Lawyer Career Changer Profile

Alex Wade

Arts and Media

Alex Wade

Legal Career

Solicitor specialising in media law, especially libel, VP Legal Affairs, sports and media rights company, London

New Career(s)

Arts and Media
Creative Writing

Career Change Story

I now live in the far west of Cornwall and write for a living. However, I continue to work as a 'night lawyer' from time to time for The Times.

Since the age of 13, I'd always wanted to be a writer. I read American and English Literature at university and subsequently drifted into law somewhat unthinkingly.

It was no accident that I gravitated to libel law - I loved, and still enjoy, its linguistic exactitude.

However, it was also, to those who knew me well, no surprise that I would eventually exit full-time law.

This happened in two stages - the first, involuntarily, when I was dismissed for gross misconduct having rearranged a restaurant at a work function while working for a Cheltenham law firm.

I was in the midst of some domestic mayhem, all of which was my own fault, and snapped one night, thanks to excessive booze, which was a frequent problem in those days.

So 'stage one' of leaving the law saw me scuttle back to London, live in a bedsit and appear to have thrown away both my career and marriage.

However, I got my act together, largely through taking up boxing.

I was fortunate to retrieve my marriage and then my legal career, first with a leading City firm and then in-house in a sports and media company.

However, I knew, in my heart of hearts, that law wasn't for me. At least, not its nine to five, full-time practice.

So 'stage two' came when I resolved, on a trip to climb Mt Blanc, that if I made it to the top I'd quit once back in Chamonix.

I did, vowing never to return to a law office (even as a client) and to do my best to achieve my dream of writing for a living.

By then I'd written a novel, which led to me being represented by a literary agent, and I'd also got one or two freelance pieces away.

But I was also boxing five or six times a week, and my agent saw mileage in a book chronicling how I'd gone from a gross misconduct dismissal to back in the law to writing, all thanks to the controlled violence of boxing.

The result was my first book,"Wrecking Machine: A Tale of Real Fights and White Collars".

Career Change Reflections

I love being a professional writer.

The freedom, compared with my formerly office-bound existence, is incredible.

I began by writing absolutely anything that came my way - total ephemera, in other words - but have built up a freelance portfolio which has seen me write as a columnist for the Times, the Independent on Sunday, Timesonline, Independent Lawyer and Flush magazine, among others.

I've also done a fair bit of travel writing, with trips to the Caribbean, California, Central Asia and numerous European countries through working as a freelance journalist.

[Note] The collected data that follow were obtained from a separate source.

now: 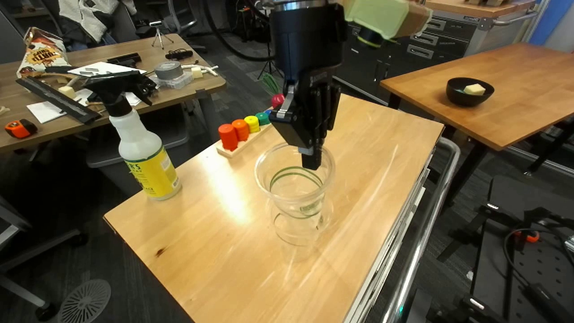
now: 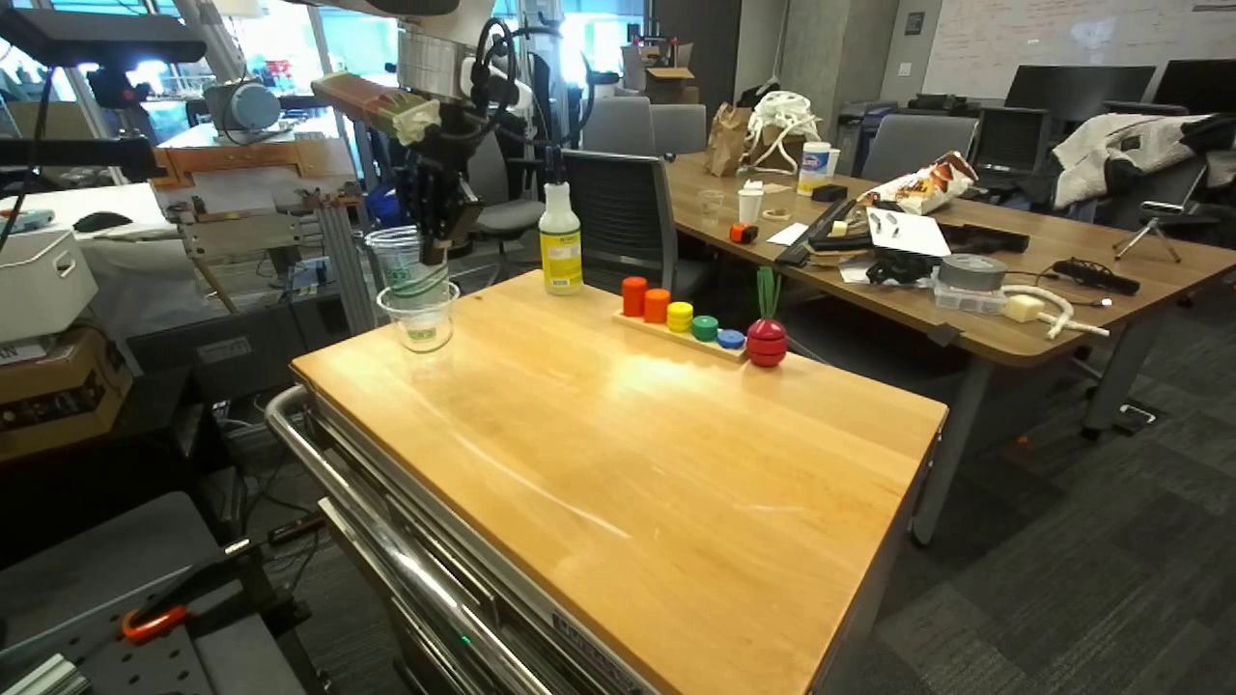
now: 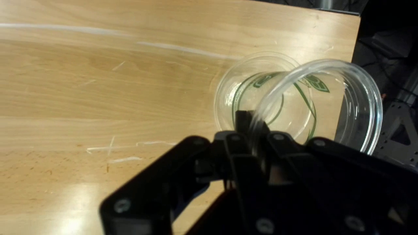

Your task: Stack the cups

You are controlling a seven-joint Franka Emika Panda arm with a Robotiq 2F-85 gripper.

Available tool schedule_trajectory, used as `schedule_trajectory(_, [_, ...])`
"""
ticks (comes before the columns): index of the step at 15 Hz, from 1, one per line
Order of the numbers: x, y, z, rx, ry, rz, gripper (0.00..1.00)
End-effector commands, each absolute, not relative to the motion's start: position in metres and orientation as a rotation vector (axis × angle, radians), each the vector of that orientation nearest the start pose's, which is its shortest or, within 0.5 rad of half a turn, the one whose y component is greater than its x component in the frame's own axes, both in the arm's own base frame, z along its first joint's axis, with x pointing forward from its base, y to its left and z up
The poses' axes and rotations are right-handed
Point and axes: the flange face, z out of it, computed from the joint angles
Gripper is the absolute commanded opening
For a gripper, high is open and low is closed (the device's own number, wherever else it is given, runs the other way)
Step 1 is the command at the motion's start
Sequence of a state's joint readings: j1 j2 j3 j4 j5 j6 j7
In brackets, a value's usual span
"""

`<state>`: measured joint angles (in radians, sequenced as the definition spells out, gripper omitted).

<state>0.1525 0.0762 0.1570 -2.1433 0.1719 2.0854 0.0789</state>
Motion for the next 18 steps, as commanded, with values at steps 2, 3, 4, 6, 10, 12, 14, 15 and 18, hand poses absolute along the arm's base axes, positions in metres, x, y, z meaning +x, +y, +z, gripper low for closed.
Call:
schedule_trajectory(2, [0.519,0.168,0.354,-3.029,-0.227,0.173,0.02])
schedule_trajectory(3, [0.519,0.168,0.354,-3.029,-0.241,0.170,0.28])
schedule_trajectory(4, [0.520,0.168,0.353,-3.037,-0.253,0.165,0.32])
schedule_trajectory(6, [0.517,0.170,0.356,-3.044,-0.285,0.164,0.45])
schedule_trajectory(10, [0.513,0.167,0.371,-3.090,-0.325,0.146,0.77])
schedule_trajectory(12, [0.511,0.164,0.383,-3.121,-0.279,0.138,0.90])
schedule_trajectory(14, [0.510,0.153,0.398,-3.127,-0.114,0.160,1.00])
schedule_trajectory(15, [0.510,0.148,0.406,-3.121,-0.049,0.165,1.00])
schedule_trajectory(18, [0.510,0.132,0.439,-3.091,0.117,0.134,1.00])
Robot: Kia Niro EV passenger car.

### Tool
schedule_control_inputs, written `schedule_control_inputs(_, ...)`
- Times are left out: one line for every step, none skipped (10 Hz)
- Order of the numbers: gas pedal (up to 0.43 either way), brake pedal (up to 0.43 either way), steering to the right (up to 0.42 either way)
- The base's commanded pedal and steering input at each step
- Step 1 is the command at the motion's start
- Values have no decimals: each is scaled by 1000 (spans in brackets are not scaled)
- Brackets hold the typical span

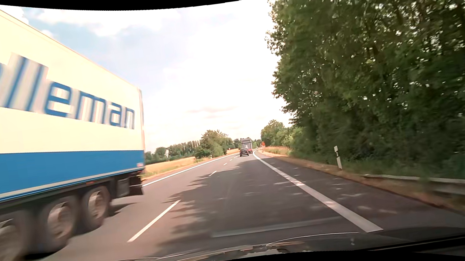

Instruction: Follow the waypoints while adhering to traffic rules and regulations

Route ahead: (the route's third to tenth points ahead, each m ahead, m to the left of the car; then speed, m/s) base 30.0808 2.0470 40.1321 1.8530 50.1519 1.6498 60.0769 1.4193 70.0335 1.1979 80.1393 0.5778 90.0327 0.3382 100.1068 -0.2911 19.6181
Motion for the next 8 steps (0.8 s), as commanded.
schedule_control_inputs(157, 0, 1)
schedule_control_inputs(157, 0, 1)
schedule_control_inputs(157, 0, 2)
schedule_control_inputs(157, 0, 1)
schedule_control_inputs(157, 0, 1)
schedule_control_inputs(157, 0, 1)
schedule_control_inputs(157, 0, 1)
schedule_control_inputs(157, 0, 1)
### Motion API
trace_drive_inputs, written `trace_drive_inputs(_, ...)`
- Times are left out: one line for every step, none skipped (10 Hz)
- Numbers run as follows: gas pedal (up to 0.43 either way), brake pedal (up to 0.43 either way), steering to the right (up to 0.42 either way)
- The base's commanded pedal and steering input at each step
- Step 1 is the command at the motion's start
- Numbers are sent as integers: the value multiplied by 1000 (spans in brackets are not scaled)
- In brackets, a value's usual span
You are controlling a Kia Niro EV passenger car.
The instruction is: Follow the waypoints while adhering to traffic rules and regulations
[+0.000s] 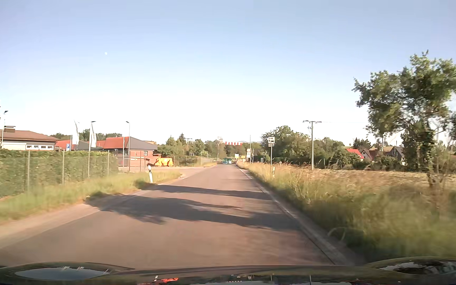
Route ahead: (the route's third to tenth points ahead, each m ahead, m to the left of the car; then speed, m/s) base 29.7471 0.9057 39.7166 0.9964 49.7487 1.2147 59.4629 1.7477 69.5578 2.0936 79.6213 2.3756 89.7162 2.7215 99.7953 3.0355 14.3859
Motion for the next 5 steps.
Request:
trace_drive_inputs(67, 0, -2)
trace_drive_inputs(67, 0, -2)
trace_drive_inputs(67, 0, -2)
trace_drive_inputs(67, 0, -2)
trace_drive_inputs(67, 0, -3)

But the best thing to have happened to me via writing was getting fully back into surfing.

I surfed as a teenager and whenever I could as a lawyer, but for the last few years have lived in Cornwall and surfed every swell that's come my way.

My second book, "Surf Nation: In Search of the Fast Lefts and Hollow Rights of Britain and Ireland", was a literary odyssey/celebration of the vibrant and embedded surf scene we've got here, and I've been fortunate to carve out a niche of writing often about coastal topics.

I'm proud to serve on the board of environmental action group Surfers Against Sewage and have acted as a judge for Coast magazine's annual awards.

Somewhat miraculously, I was short-listed as sports feature writer of the year in the 2009 Sports Journalists' Association annual awards, and am currently at work on a novel and another non-fiction book.

To anyone who wants to make the transition from law to writing, I'd say two things:

1. the law will help you - its inherent logic and intellectual rigour are assets to any writer, but...

2. don't be arrogant.

Every writer worth his or her salt has to write tomorrow's fish and chips paper, often for a few years, before getting anywhere.

Be prepared to work hard and take the rejections on the chin - and keep believing in yourself.